Sorry, goofed on the title (and the author's middle initial!):
John F. Kirkland, "Dawn of the Diesel Age: the history of the diesel locomotive in America," Interurban Press, 1983 ("Special 80" in an Interurban Press series). ISBN 0-916374-52-1.
A few random early GE serial numbers from this book:
Dan Patch Electric Lines (= Minneapolis, St.

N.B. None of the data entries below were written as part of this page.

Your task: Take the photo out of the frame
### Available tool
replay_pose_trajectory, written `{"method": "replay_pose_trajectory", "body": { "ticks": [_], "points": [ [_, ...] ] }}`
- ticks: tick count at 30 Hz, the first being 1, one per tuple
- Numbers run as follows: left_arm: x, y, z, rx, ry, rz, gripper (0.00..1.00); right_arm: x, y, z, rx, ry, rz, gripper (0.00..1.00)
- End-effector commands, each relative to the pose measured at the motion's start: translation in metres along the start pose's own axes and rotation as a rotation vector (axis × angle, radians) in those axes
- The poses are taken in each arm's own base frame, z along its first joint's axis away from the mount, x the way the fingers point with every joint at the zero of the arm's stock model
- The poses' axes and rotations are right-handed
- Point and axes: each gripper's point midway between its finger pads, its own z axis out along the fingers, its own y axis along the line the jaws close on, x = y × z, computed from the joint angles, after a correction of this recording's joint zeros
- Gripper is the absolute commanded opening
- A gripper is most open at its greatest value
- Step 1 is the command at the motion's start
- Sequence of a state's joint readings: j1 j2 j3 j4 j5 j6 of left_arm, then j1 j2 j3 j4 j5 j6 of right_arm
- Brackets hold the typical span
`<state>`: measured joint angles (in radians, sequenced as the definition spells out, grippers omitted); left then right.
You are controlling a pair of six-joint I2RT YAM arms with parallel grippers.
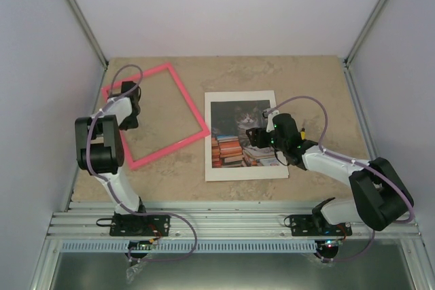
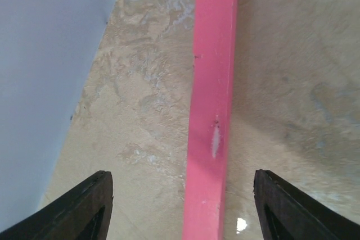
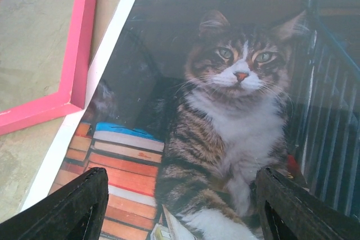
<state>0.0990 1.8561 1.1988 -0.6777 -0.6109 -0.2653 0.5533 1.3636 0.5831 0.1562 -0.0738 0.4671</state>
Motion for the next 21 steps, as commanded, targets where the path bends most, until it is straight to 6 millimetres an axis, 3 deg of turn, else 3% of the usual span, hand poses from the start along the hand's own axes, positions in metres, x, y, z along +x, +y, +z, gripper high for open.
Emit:
{"method": "replay_pose_trajectory", "body": {
  "ticks": [1, 7, 14, 19, 21],
  "points": [
    [-0.017, -0.003, -0.037, 0.123, -0.041, -0.12, 0.73, -0.008, 0.0, 0.0, 0.016, -0.022, -0.008, 0.73],
    [-0.03, -0.063, -0.113, 0.443, -0.142, -0.185, 0.79, -0.008, -0.004, 0.001, 0.034, -0.024, -0.011, 0.77],
    [-0.015, -0.162, -0.197, 0.781, -0.182, -0.118, 0.82, -0.01, -0.007, -0.001, 0.055, -0.031, -0.02, 0.82],
    [0.003, -0.229, -0.238, 0.97, -0.163, -0.078, 0.84, -0.011, -0.011, -0.001, 0.077, -0.035, -0.022, 0.88],
    [0.007, -0.25, -0.245, 1.003, -0.152, -0.062, 0.85, -0.011, -0.013, -0.001, 0.089, -0.037, -0.021, 0.91]
  ]
}}
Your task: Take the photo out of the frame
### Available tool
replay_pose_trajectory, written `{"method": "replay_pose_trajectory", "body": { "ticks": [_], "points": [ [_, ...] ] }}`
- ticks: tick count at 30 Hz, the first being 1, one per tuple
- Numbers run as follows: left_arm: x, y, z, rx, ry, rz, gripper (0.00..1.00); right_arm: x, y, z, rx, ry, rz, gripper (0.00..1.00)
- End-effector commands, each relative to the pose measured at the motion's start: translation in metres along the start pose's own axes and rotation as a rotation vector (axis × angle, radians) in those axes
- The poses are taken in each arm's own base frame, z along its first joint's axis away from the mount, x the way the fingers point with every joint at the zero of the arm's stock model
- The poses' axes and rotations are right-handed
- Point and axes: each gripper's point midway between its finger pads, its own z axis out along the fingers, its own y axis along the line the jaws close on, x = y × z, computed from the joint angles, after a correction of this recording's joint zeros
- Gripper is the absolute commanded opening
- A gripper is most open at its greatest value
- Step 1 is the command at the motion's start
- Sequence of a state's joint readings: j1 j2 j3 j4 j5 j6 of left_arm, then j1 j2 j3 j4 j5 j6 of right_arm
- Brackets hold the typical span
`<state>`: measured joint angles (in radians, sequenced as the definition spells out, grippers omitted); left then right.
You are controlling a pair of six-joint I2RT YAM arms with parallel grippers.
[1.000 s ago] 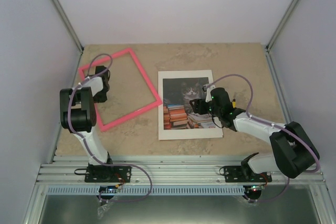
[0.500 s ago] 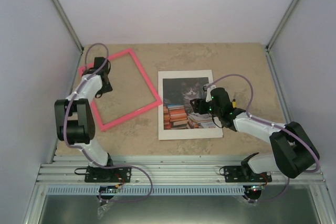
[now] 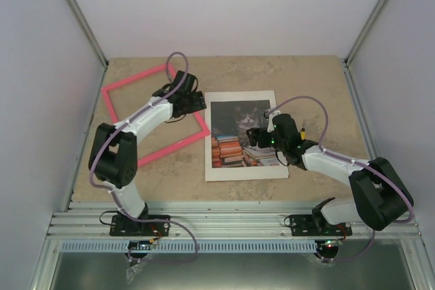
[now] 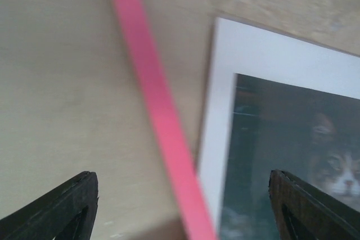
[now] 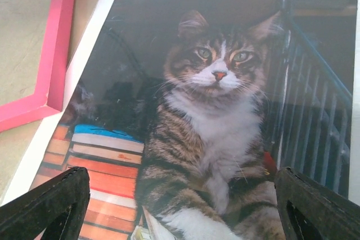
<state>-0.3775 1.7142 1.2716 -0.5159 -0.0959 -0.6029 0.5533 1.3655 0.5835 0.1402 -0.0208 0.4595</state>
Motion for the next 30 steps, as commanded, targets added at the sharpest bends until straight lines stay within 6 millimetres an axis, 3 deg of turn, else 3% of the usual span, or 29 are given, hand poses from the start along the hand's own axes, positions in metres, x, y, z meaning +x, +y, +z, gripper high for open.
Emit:
{"method": "replay_pose_trajectory", "body": {
  "ticks": [1, 5, 10, 17, 30],
  "points": [
    [-0.002, -0.06, 0.018, 0.162, 0.006, -0.039, 0.85, -0.012, -0.003, -0.001, 0.037, -0.035, -0.012, 0.92],
    [-0.003, -0.079, 0.039, 0.162, 0.019, -0.027, 0.86, -0.012, -0.005, -0.001, 0.048, -0.034, -0.012, 0.97],
    [-0.004, -0.087, 0.066, 0.159, 0.036, -0.039, 0.87, -0.011, -0.008, 0.0, 0.06, -0.032, -0.015, 0.98],
    [0.019, -0.073, 0.091, 0.108, 0.098, -0.032, 0.88, -0.012, -0.009, 0.001, 0.068, -0.031, -0.015, 0.98],
    [0.067, -0.033, 0.078, 0.059, 0.156, -0.05, 0.88, -0.012, -0.009, 0.001, 0.073, -0.026, -0.018, 0.98]
  ]
}}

Paul, Rochester and Dubuque Electric Traction Company) !00, built 1913: serial 3763.
East Erie Commercial 1006 (a single-engined -- Dan Patch 100 had two -- GE test unit of about the same time): serial 3765.
General Electric 4 (a test unit, operated on the E.E.C., with an experimental GE diesel engine, built 1917): serial 3795.
Jay Street Connecting Railroad (waterfront switching line in Brooklyn, NY) 4 (centercab switcher, with the -- disastrously bad-- GE diesel engine: returned to GE after short service, later re-engined and used as GE test unit, built late 1918): serial 6206.
GE-IR 8835 (300 hp switcher: prototype and demonstrator for the Alco-GE-Ingersoll-Rand series, built 1923): serial 8835.
Commonwealth Edison Company of Chicago ??? (a "hybrid," with a gasoline engine and big storage batteries, demonstrated on the Chicago and Northwestern before selling to an industrial, built 1926): serial 10035.
Bush Terminal (another Brooklyn waterfront switching line) 1-7 (these were the original hood units, 300 hp switchers with the same machinery as the A-GE-IR boxcars: some of these were still in existence in the 1970s, and it is one of the tragedies of railway preservation that none were saved; built 1931): serials 11483-11489.
Delaware Lackawanna & Western 425,426 (the original prototypes of the EMD 600 hp Winton-engined switcher, built by GE for EMD -- Fairbanks-Morse wasn't the first company to get GE to build its locomotives for it! -- in 1935): serials 11653,11654.
EMC 511,512; B&O 50 (the 1800 hp box-cab predecessors of EMD's E-series passenger units, built by GE in 1935): serials 11651,11652 and 11675.
New Haven 906-910 (larger, 600 hp, hood units with eight-cylinder Ingersoll-Rand engines, built late 1936): serials 11771-11775.
Not many "data points" (and the Kirkland book only gives about as many other GE serial numbers), but enough to indicate that GE locomotive serial numbers from the beginning to today are in a single series! (This Kirkland book also has a lot about early diesel engine developments -- stationary generating plants came before locomotives -- and about early Baldwin and Westinghouse diesel locomotives. … His "The Diesel Builders" series has volumes on Fairbanks-Morse and Lima-Hamilton (one volume), Alco and Baldwin. Supposedly he was working on a GE volume at his death, and there are rumours that his notes, etc, have gone to someone who may eventually publish: we live in hope.)